| What needs to be done |
Give back exactly the stretch of data below from the line holding "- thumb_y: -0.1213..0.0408" through the line holding "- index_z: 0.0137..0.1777", both ends included, and leave the remaining lines out.

+++

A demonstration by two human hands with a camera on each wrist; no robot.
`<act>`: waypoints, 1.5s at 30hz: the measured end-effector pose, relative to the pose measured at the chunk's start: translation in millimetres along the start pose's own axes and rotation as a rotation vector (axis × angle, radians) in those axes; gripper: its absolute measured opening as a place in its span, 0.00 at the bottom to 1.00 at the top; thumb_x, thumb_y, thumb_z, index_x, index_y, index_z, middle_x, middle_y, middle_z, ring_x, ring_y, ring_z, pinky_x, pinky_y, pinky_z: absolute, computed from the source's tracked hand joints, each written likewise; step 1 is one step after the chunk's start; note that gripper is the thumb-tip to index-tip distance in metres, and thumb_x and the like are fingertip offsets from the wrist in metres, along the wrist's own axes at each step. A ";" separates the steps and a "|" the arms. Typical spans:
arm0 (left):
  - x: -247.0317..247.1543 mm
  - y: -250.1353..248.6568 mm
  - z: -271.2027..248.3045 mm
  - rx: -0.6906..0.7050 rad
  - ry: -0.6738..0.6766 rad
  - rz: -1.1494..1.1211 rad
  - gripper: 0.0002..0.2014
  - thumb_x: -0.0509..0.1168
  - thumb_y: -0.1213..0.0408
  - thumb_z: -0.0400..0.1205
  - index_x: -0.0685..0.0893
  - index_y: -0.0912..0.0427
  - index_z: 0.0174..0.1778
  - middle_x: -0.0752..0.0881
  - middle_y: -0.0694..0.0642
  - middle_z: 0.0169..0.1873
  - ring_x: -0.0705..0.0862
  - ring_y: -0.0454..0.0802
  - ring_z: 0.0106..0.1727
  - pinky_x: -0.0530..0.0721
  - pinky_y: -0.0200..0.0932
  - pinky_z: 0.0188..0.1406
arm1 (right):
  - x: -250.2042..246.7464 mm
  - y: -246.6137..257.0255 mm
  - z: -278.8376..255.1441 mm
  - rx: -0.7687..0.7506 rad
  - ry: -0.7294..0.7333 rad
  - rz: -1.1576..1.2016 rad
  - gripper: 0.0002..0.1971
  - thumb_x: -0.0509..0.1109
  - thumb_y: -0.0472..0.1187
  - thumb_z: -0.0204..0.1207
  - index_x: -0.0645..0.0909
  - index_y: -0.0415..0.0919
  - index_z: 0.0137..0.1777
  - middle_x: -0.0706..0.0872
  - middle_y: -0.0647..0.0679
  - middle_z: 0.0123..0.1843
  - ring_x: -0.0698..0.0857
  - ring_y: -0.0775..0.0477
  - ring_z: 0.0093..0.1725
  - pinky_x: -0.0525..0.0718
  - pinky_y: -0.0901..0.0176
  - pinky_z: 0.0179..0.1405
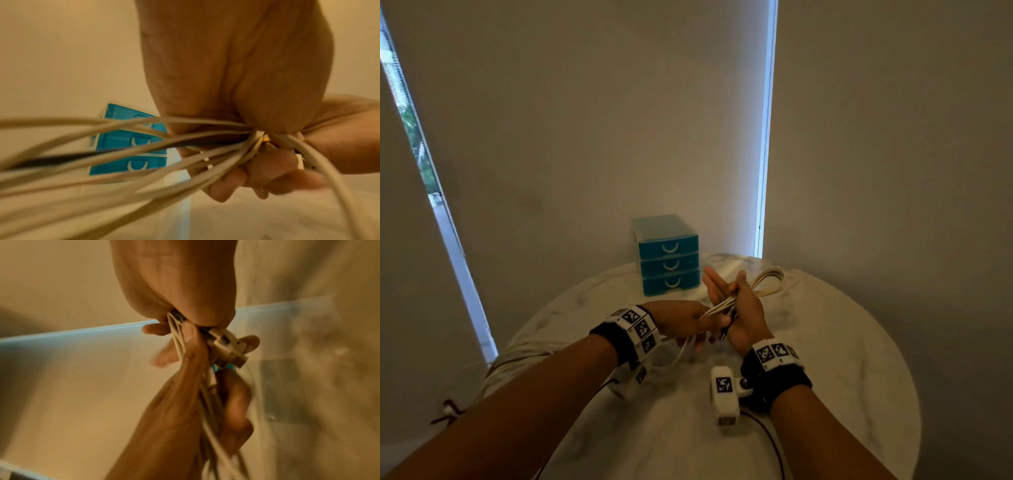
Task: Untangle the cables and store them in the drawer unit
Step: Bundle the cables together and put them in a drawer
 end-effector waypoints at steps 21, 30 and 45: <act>-51.2 30.1 -38.0 -0.144 -0.134 0.146 0.33 0.46 0.33 0.92 0.83 0.54 0.39 0.80 0.53 0.34 0.76 0.49 0.34 0.79 0.44 0.43 | -16.7 31.8 11.8 -0.219 -0.455 -0.761 0.56 0.71 0.91 0.52 0.88 0.35 0.55 0.93 0.41 0.43 0.91 0.39 0.40 0.92 0.45 0.42; -77.8 -5.8 -36.6 0.031 -0.317 -0.024 0.22 0.59 0.56 0.91 0.93 0.66 0.47 0.92 0.61 0.47 0.86 0.54 0.46 0.83 0.51 0.58 | 26.3 -6.6 -13.3 0.067 0.187 -1.018 0.48 0.54 0.93 0.66 0.88 0.48 0.52 0.88 0.33 0.48 0.87 0.32 0.45 0.87 0.29 0.56; -84.9 4.1 -19.1 -0.010 -0.350 0.176 0.29 0.85 0.59 0.74 0.80 0.45 0.68 0.82 0.50 0.56 0.80 0.40 0.48 0.78 0.39 0.44 | 21.2 -28.1 -14.1 0.280 0.153 -0.877 0.17 0.64 0.24 0.74 0.70 0.42 0.28 0.71 0.46 0.24 0.70 0.50 0.18 0.70 0.61 0.16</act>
Point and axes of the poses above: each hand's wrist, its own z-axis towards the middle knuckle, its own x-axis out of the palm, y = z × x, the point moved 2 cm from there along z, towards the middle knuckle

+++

| Written response |
  - thumb_y: -0.1213..0.0408
  - thumb_z: -0.0400..0.1205
  - index_x: -0.0685..0.0893
  - index_y: -0.0912..0.0427
  - index_z: 0.0174..0.1778
  - middle_x: -0.0752..0.0881
  - middle_y: -0.0694..0.0642
  - middle_z: 0.0169..0.1873
  - ring_x: -0.0705..0.0862
  - ring_y: -0.0454..0.0802
  - ring_z: 0.0106..0.1727
  - pinky_x: -0.0530..0.0721
  - pinky_y: -0.0200..0.0932
  - pinky_z: 0.0188..0.1406
arm1 (right):
  - x: -250.2042..246.7464 mm
  - y: -246.6137..257.0255 mm
  - z: -278.8376..255.1441 mm
  - rx: -0.7687..0.7506 rad
  - ry: -0.7294..0.7333 rad
  - rz: -1.1576..1.2016 rad
  - gripper: 0.0002..0.1971
  - thumb_x: -0.0509..0.1109
  - thumb_y: -0.0472..0.1187
  - thumb_z: -0.0204..0.1207
  - index_x: -0.0645..0.0909
  - index_y: -0.0415..0.0919
  - index_z: 0.0137..0.1777

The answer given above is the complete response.